Restoring Habitat on Finney Creek
by Alison Studley

As a major tributary of the Wild and Scenic Skagit River, Finney Creek has a significant influence on the water quality and salmon habitat of the lower Skagit. Historically, Finney Creek provided important habitat for four salmon species (chinook, coho, chum and pink) and steelhead and cutthroat trout runs. However Finney Creek currently suffers from incredibly high water temperatures during the summer months which can kill juvenile salmon.

This summer Skagit Fisheries Enhancement Group is partnering with the Mount Baker-Snoqualmie National Forest and the Crown Pacific timber company to restore instream habitat for threatened salmon runs on Finney Creek. This project, along with other Finney Creek restoration efforts, could play a key role in the salmon recovery process for the Skagit River.

Skagit Fisheries Enhancement Group received a Salmon Recovery Funding Board grant for $183,800 to implement this project. The Mount Baker-Snoqualmie National Forest is partnering by designing the project as well as providing the 250 logs needed for the project. Access to the stream site is being provided by Crown Pacific, who owns the land on which the project is taking place.

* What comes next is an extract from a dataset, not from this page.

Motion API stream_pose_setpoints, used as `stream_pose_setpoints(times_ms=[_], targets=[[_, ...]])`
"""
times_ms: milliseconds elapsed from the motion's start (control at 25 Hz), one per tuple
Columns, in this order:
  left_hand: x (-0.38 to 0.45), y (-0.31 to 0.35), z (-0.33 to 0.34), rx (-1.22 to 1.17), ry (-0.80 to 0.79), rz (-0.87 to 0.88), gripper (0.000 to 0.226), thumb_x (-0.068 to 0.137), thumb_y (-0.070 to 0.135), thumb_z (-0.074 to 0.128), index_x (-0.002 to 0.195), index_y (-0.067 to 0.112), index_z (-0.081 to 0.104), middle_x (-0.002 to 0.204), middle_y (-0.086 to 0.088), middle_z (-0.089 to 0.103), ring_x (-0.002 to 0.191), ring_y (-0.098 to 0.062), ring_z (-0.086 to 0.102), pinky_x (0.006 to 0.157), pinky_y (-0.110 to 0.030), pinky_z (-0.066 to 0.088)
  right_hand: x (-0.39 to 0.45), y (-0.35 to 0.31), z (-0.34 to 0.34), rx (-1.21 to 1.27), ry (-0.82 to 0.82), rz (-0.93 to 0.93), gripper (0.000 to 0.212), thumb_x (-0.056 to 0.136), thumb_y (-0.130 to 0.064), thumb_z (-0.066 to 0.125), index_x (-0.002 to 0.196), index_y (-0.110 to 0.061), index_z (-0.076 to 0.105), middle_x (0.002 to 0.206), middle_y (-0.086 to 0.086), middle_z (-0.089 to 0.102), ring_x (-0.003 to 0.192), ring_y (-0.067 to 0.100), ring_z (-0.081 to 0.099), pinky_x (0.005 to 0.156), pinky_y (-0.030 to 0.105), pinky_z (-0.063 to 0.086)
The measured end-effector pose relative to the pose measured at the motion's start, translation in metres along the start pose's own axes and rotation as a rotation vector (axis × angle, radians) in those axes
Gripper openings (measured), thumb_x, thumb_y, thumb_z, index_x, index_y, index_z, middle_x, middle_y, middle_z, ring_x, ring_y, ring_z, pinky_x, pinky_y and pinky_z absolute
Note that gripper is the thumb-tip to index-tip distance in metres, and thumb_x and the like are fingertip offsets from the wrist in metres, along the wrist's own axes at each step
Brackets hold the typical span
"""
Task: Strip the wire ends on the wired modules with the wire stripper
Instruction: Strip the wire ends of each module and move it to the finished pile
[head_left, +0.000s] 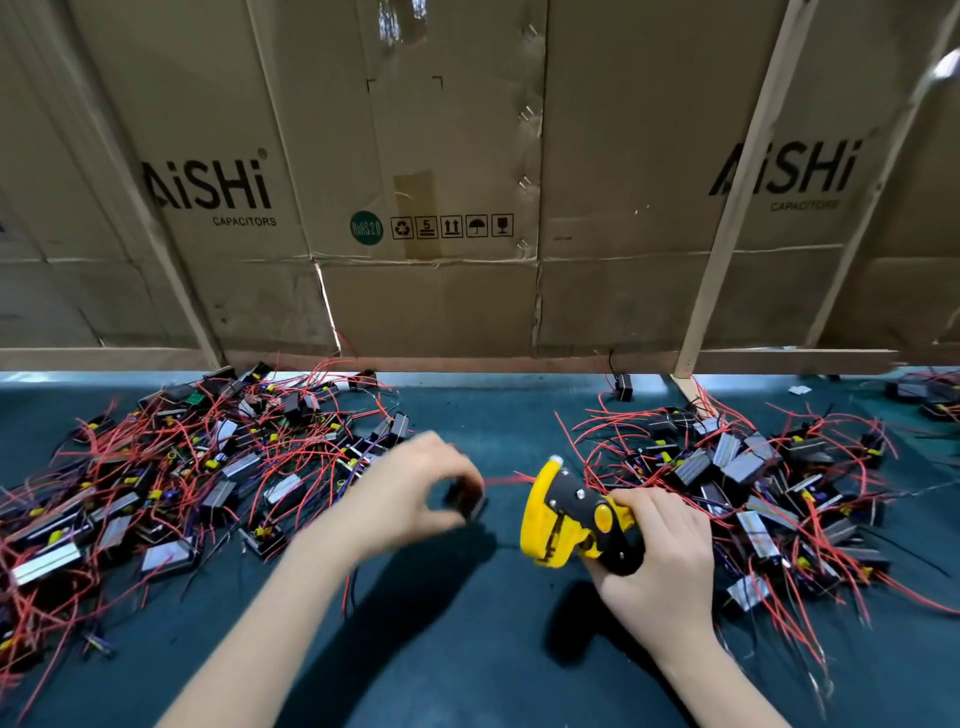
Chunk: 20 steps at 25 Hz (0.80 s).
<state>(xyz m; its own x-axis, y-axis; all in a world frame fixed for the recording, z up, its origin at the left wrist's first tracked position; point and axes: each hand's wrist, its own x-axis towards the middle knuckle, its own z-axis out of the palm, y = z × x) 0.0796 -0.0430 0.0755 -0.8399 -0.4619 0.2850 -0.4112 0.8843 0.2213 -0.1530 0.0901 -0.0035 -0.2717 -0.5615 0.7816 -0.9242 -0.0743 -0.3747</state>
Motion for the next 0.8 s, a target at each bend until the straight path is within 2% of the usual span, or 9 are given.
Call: stream_pose_setpoints(times_ms=[80,120,200,280,360,440,480,640,800], targets=[[0.001,0.010,0.027,0.045,-0.242,-0.029,0.030,0.081,0.021,0.071,0.111,0.024,0.070,0.112,0.007,0.065,0.108,-0.013,0.052,0.095,-0.023,0.040,0.001,0.001,-0.003,0.044,0.048,0.063,0.040,0.064,-0.041,0.064,0.091,-0.012,0.066,0.088,-0.003,0.063,0.085,0.022,0.057,0.076,0.035,0.038],[-0.001,0.010,0.034,-0.053,-0.266,-0.044,0.033,0.083,0.018,0.070,0.115,0.023,0.069,0.117,0.007,0.064,0.111,-0.011,0.053,0.096,-0.017,0.038,0.001,0.002,-0.005,0.080,0.066,0.091,0.040,0.063,-0.039,0.064,0.092,-0.012,0.066,0.088,-0.004,0.062,0.084,0.023,0.058,0.076,0.036,0.039],[-0.007,0.010,0.041,-0.382,-0.142,-0.151,0.038,0.086,0.012,0.069,0.122,0.023,0.064,0.123,0.008,0.061,0.111,-0.006,0.057,0.095,-0.015,0.041,0.001,0.002,-0.008,0.156,0.098,0.132,0.037,0.064,-0.035,0.062,0.093,-0.013,0.064,0.089,-0.006,0.060,0.084,0.022,0.057,0.078,0.032,0.039],[-0.014,0.010,0.049,-0.615,0.130,-0.335,0.033,0.089,0.007,0.065,0.115,0.026,0.063,0.116,0.010,0.063,0.097,-0.008,0.063,0.090,-0.029,0.050,0.001,0.001,-0.009,0.201,0.119,0.141,0.036,0.064,-0.034,0.062,0.095,-0.015,0.062,0.089,-0.008,0.058,0.084,0.016,0.054,0.080,0.022,0.035],[-0.013,0.016,0.060,-0.459,0.313,-0.499,0.004,0.091,0.023,0.066,0.089,0.027,0.065,0.087,0.012,0.066,0.076,-0.009,0.060,0.078,-0.035,0.050,0.003,0.001,-0.010,0.207,0.129,0.135,0.035,0.064,-0.034,0.062,0.094,-0.016,0.062,0.088,-0.009,0.057,0.083,0.014,0.052,0.080,0.020,0.033],[-0.009,0.026,0.072,-0.243,0.278,-0.633,0.034,0.086,0.052,0.064,0.071,0.022,0.060,0.066,0.011,0.060,0.066,-0.008,0.055,0.065,-0.031,0.045,0.005,0.002,-0.011,0.186,0.134,0.118,0.034,0.065,-0.035,0.062,0.093,-0.016,0.061,0.086,-0.009,0.056,0.080,0.015,0.052,0.077,0.026,0.034],[-0.007,0.030,0.076,-0.176,0.251,-0.673,0.040,0.082,0.059,0.064,0.070,0.021,0.058,0.065,0.010,0.060,0.067,-0.008,0.056,0.063,-0.029,0.043,0.005,0.003,-0.011,0.169,0.132,0.108,0.033,0.065,-0.036,0.063,0.092,-0.016,0.061,0.085,-0.009,0.056,0.079,0.017,0.053,0.075,0.030,0.035],[0.000,0.032,0.081,-0.364,0.208,-0.513,0.009,0.084,0.023,0.070,0.076,0.024,0.066,0.076,0.014,0.066,0.081,-0.007,0.058,0.075,-0.023,0.042,0.006,0.003,-0.011,0.067,0.114,0.088,0.038,0.065,-0.042,0.064,0.090,-0.014,0.064,0.084,-0.006,0.058,0.077,0.023,0.056,0.071,0.039,0.038],[-0.009,0.034,0.076,-0.659,0.220,-0.426,0.014,0.088,0.011,0.068,0.081,0.022,0.072,0.076,0.003,0.072,0.068,-0.016,0.064,0.067,-0.022,0.051,0.005,0.009,-0.010,-0.087,0.113,0.073,0.044,0.063,-0.044,0.063,0.092,-0.012,0.066,0.086,-0.002,0.062,0.081,0.021,0.052,0.073,0.034,0.031]])
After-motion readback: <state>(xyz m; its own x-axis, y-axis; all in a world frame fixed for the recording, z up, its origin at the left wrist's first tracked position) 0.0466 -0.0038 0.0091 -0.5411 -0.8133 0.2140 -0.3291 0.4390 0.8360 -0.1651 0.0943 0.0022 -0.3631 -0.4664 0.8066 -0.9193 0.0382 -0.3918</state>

The project involves installation of large woody debris and log jams in a 1.5 mile stretch of Finney Creek between river mile 9 and 10.5. Finney Creek has been plagued by increased sediment loads due to rapid logging of the hillsides during the 1970's and 1980's. Strategic placement of woody debris will reinforce existing small log jams and create new log jams that will help trap sediment, create pools, and decrease water temperatures to make a healthier environment for salmon and resident trout. The project is using logs to reinforce and resemble natural accumulations of woody debris. Logs are being cabled together within each complex to increase the mass of individual logs and to duplicate the mass that would have occurred naturally with large tree recruitment. In mid-July 250 logs were flown in by helicopter to Finney Creek. These logs are placed to reinforce and create log jams at 20 sites within the creek. Crews from the Forest Service and the Skagit Fisheries Enhancement Group are spending several weeks cabling these logs together to create large log jams.


Columbia Helicopters lifts logs for placement into the salmon habitat
restoration project in Finney Creek.

The new log jams will help to decrease the channel's width-to-depth ratio, and accelerate natural pool development and stream bank formation. Riparian vegetation will return once the channel decreases in width-to-depth ratio. The net effect will reduce stream temperature and improve fish habitat. Temperature reduction will be accomplished by re-establishing large woody debris; increasing sediment storage, and recovering riparian areas. Salmon habitat will be improved throughout the 1.5 mile project reach, the 9 miles of anadromous habitat downstream, as well as the lower Skagit River.

This restoration effort builds upon the success of an earlier project in which the Skagit Fisheries Enhancement Group partnered with the Mount Baker-Snoqualmie National Forest. The Upper Finney Creek project also created log jams in the upper portions of Finney Creek. Monitoring of this project, implemented in 1999 and 2000, has indicated that the project's short term goals are being met. The stream channel has started to change shape and water temperature has been reduced downstream of the upper project. This year's project is a continuation of this watershed restoration effort. The Forest Service is also working with the Skagit Conservation District on other grants that are decreasing the sources of sediment in Finney Creek. These grant funds are being used to treat logging roads by decommissioning, improving and upgrading roads throughout the Finney Creek watershed.

Less than 20 years ago, natural resource agencies (including the Forest Service) were cleaning logs out of stream systems as a common practice to improve conditions for salmon. Today's research has shown that logs create valuable habitat for salmon, and are a major physical feature of rivers and streams that help control water temperature, and regulate flow conditions and sediment movement. With the listing of chinook salmon on the Endangered Species list, the Finney Creek log jam projects illustrate a unique partnership between a federal agency, timber company and a local community group to promote the recovery of threatened salmon species.